● **Problem statement**:
Exactly as written, please set down all of the entries again, with no pictures.

● **Records shown**:

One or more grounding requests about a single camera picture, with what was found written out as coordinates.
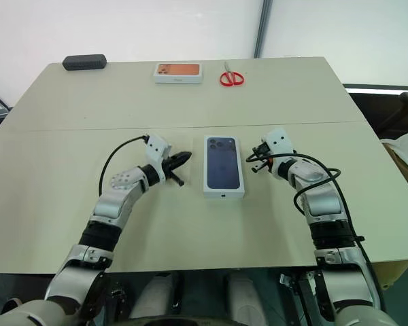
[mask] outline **scissors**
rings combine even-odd
[[[219,81],[220,84],[226,87],[231,87],[231,86],[238,86],[243,84],[245,81],[245,78],[243,76],[236,72],[236,71],[231,71],[230,67],[228,66],[228,63],[224,63],[225,66],[225,72],[221,74]]]

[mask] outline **black cable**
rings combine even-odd
[[[261,156],[260,158],[257,158],[257,157],[253,158],[254,156],[256,156],[255,153],[248,156],[246,158],[246,162],[263,161],[263,160],[268,160],[269,158],[296,157],[296,158],[305,158],[307,160],[311,160],[311,161],[315,162],[318,166],[320,166],[321,168],[324,169],[326,174],[329,176],[330,181],[333,182],[333,184],[335,186],[335,189],[337,190],[337,193],[340,196],[341,202],[343,203],[343,208],[344,208],[344,210],[346,212],[346,215],[347,215],[347,223],[348,223],[348,225],[349,225],[349,227],[351,229],[352,234],[354,235],[355,242],[356,242],[357,246],[360,248],[362,256],[364,257],[364,259],[366,261],[367,268],[369,269],[369,272],[372,275],[373,282],[375,283],[376,291],[377,291],[378,296],[379,296],[379,303],[381,305],[381,310],[384,311],[384,312],[387,312],[386,311],[386,304],[385,304],[385,301],[384,301],[384,295],[382,293],[382,288],[379,286],[379,282],[378,282],[378,279],[376,277],[376,273],[373,270],[372,263],[371,263],[369,257],[367,256],[367,253],[366,253],[364,247],[361,244],[362,237],[359,237],[359,236],[356,235],[354,224],[352,223],[352,217],[350,215],[349,207],[347,206],[345,196],[343,195],[343,192],[341,191],[341,188],[340,188],[339,184],[337,183],[337,180],[335,180],[335,176],[333,176],[330,169],[328,169],[321,161],[317,160],[316,158],[314,158],[312,156],[304,155],[304,154],[299,154],[299,153],[274,154],[274,155],[268,155],[268,156]]]
[[[103,178],[104,178],[104,173],[106,172],[107,166],[109,165],[110,160],[112,159],[112,157],[115,155],[115,153],[123,146],[132,143],[133,141],[138,141],[140,139],[143,139],[143,141],[145,142],[145,144],[148,142],[149,136],[148,135],[142,135],[140,137],[136,137],[133,139],[129,139],[128,141],[123,142],[121,145],[119,145],[117,148],[114,149],[113,152],[110,153],[109,157],[106,160],[106,163],[103,166],[103,170],[101,170],[101,174],[100,174],[100,179],[98,182],[98,196],[101,196],[101,194],[103,193]]]
[[[301,212],[302,215],[304,215],[304,211],[302,210],[302,208],[298,205],[298,198],[300,195],[302,195],[303,193],[319,187],[320,185],[324,185],[325,183],[331,182],[332,180],[335,180],[339,177],[339,175],[341,174],[341,171],[338,168],[329,168],[329,171],[331,172],[335,172],[335,175],[333,175],[332,178],[326,178],[325,180],[322,180],[320,182],[314,183],[313,185],[309,185],[308,187],[305,187],[304,189],[299,190],[296,195],[294,195],[293,197],[293,204],[296,207],[296,209]]]

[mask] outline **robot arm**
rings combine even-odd
[[[86,229],[50,283],[45,300],[27,302],[0,316],[0,325],[75,325],[97,316],[107,290],[104,273],[114,258],[114,248],[133,205],[150,186],[175,180],[173,170],[191,156],[183,151],[169,156],[171,146],[162,138],[145,138],[149,164],[112,177],[110,188],[95,205]]]
[[[267,167],[275,178],[287,180],[301,199],[301,211],[316,247],[316,294],[322,316],[336,325],[396,325],[380,310],[381,290],[352,227],[341,190],[330,184],[335,176],[316,159],[294,152],[281,128],[266,134],[253,152],[247,161],[262,162],[254,172]]]

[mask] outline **white wall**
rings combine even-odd
[[[0,97],[15,105],[48,63],[72,54],[250,58],[260,11],[253,0],[0,0]]]
[[[408,86],[408,0],[274,0],[262,56],[297,55],[343,83]]]
[[[0,0],[0,97],[50,62],[252,57],[261,0]],[[343,83],[408,86],[408,0],[274,0],[262,56],[325,56]]]

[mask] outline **black arm joint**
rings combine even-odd
[[[121,235],[121,228],[98,221],[89,221],[79,245],[113,251]]]
[[[278,167],[278,175],[288,181],[288,171],[296,163],[296,160],[290,158],[289,161],[281,163]]]
[[[317,250],[355,247],[355,237],[347,221],[313,223],[310,231]]]
[[[155,168],[153,168],[150,164],[147,164],[145,166],[138,166],[142,172],[145,174],[148,180],[148,185],[151,187],[152,185],[155,185],[160,181],[157,171]]]

● **Exercise response**:
One or more grounding requests about a single camera picture, with what was found written out as coordinates.
[mask] outline **scissors**
rings combine even-odd
[[[219,81],[220,84],[226,87],[231,87],[231,86],[238,86],[243,84],[245,81],[245,78],[243,76],[236,72],[236,71],[231,71],[230,67],[228,66],[228,63],[224,63],[225,66],[225,72],[221,74]]]

[mask] outline **black cable**
rings combine even-odd
[[[261,156],[260,158],[257,158],[257,157],[253,158],[254,156],[256,156],[255,153],[248,156],[246,158],[246,162],[263,161],[263,160],[268,160],[269,158],[296,157],[296,158],[305,158],[307,160],[311,160],[311,161],[315,162],[318,166],[320,166],[321,168],[324,169],[326,174],[329,176],[330,181],[333,182],[333,184],[335,186],[335,189],[337,190],[337,193],[340,196],[341,202],[343,203],[343,208],[344,208],[344,210],[346,212],[346,215],[347,215],[347,223],[348,223],[348,225],[349,225],[349,227],[351,229],[352,234],[354,235],[355,242],[356,242],[357,246],[360,248],[362,256],[364,257],[364,259],[366,261],[367,268],[369,269],[369,272],[372,275],[373,282],[375,283],[376,291],[377,291],[378,296],[379,296],[379,303],[381,305],[381,310],[384,311],[384,312],[387,312],[386,311],[386,304],[385,304],[385,301],[384,301],[384,295],[382,293],[382,288],[379,286],[379,282],[378,282],[378,279],[376,277],[376,273],[373,270],[372,263],[371,263],[369,257],[367,256],[367,253],[366,253],[364,247],[361,244],[362,237],[359,237],[359,236],[356,235],[354,224],[352,223],[352,217],[350,215],[349,207],[347,206],[345,196],[343,195],[343,192],[341,191],[341,188],[340,188],[339,184],[337,183],[337,180],[335,180],[335,176],[333,176],[330,169],[328,169],[321,161],[317,160],[316,158],[314,158],[312,156],[304,155],[304,154],[299,154],[299,153],[274,154],[274,155],[268,155],[268,156]]]
[[[103,178],[104,178],[104,173],[106,172],[107,166],[109,165],[110,160],[112,159],[112,157],[115,155],[115,153],[123,146],[132,143],[133,141],[138,141],[140,139],[143,139],[143,141],[145,142],[145,144],[148,142],[149,136],[148,135],[142,135],[140,137],[136,137],[133,139],[129,139],[128,141],[123,142],[121,145],[119,145],[117,148],[114,149],[113,152],[110,153],[109,157],[106,160],[106,163],[103,166],[103,170],[101,170],[101,174],[100,174],[100,179],[98,182],[98,196],[101,196],[101,194],[103,193]]]
[[[301,212],[302,215],[304,215],[304,211],[302,210],[302,208],[298,205],[298,198],[300,195],[302,195],[303,193],[319,187],[320,185],[324,185],[325,183],[331,182],[332,180],[335,180],[339,177],[339,175],[341,174],[341,171],[338,168],[329,168],[329,171],[331,172],[335,172],[335,175],[333,175],[332,178],[326,178],[325,180],[322,180],[320,182],[314,183],[313,185],[309,185],[308,187],[305,187],[304,189],[299,190],[296,195],[294,195],[293,197],[293,204],[296,207],[296,209]]]

[mask] outline **robot arm**
rings combine even-odd
[[[86,229],[50,283],[45,300],[27,302],[0,316],[0,325],[75,325],[97,316],[107,290],[104,273],[114,258],[114,248],[133,205],[150,186],[175,180],[173,170],[191,156],[183,151],[169,156],[171,146],[162,138],[145,138],[149,164],[112,177],[110,188],[95,205]]]
[[[267,167],[275,178],[287,180],[301,199],[301,211],[316,247],[316,294],[322,316],[336,325],[396,325],[380,310],[381,290],[352,227],[341,190],[330,184],[335,176],[316,159],[294,152],[281,128],[266,134],[253,152],[247,161],[262,162],[254,172]]]

[mask] outline **white wall**
rings combine even-odd
[[[0,97],[15,105],[48,63],[72,54],[250,58],[260,11],[253,0],[0,0]]]
[[[408,86],[408,0],[274,0],[262,56],[297,55],[343,83]]]
[[[0,0],[0,97],[50,62],[252,57],[261,0]],[[343,83],[408,86],[408,0],[274,0],[262,56],[325,56]]]

[mask] outline **black arm joint**
rings combine even-odd
[[[121,235],[121,228],[98,221],[89,221],[79,245],[113,251]]]
[[[278,167],[278,175],[288,181],[288,171],[296,163],[296,160],[290,158],[289,161],[281,163]]]
[[[317,250],[355,247],[355,237],[347,221],[313,223],[310,231]]]
[[[155,168],[153,168],[150,164],[147,164],[145,166],[138,166],[142,172],[145,174],[148,180],[148,185],[151,187],[152,185],[155,185],[160,181],[157,171]]]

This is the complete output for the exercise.